**The problem**
Starting at the top of the data and ending with the line that holds "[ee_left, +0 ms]", transcribe each line exactly; include both ends.

(Supplied material)

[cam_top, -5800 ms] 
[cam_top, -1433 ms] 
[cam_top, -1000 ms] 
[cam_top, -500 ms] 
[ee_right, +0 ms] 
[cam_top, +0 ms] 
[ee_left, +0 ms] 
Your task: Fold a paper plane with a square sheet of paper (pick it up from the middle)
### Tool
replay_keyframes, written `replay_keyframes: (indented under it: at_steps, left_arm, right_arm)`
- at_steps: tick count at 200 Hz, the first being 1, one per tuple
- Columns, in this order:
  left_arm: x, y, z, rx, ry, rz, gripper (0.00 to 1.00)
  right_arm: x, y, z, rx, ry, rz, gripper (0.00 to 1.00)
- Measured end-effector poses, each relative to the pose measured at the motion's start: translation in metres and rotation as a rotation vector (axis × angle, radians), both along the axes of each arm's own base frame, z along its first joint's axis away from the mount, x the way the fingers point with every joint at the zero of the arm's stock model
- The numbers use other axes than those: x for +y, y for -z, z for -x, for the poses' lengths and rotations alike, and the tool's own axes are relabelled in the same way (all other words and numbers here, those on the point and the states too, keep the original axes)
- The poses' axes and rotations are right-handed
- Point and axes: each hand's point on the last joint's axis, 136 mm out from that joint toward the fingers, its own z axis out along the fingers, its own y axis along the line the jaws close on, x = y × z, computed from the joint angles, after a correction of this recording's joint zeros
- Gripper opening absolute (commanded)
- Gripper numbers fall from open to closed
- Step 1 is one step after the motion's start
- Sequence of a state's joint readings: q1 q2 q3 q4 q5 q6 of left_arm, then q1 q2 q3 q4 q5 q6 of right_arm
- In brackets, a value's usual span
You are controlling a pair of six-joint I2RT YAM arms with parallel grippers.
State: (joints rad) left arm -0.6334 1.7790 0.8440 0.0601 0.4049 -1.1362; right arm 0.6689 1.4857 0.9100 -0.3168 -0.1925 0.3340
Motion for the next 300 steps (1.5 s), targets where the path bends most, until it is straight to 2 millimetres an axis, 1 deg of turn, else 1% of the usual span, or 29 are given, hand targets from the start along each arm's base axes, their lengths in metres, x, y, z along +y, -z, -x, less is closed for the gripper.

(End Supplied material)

**Your response**
[cam_top, -5800 ms] 
[cam_top, -1433 ms] 
[cam_top, -1000 ms] 
[cam_top, -500 ms] 
[ee_right, +0 ms] 
[cam_top, +0 ms] 
[ee_left, +0 ms] 

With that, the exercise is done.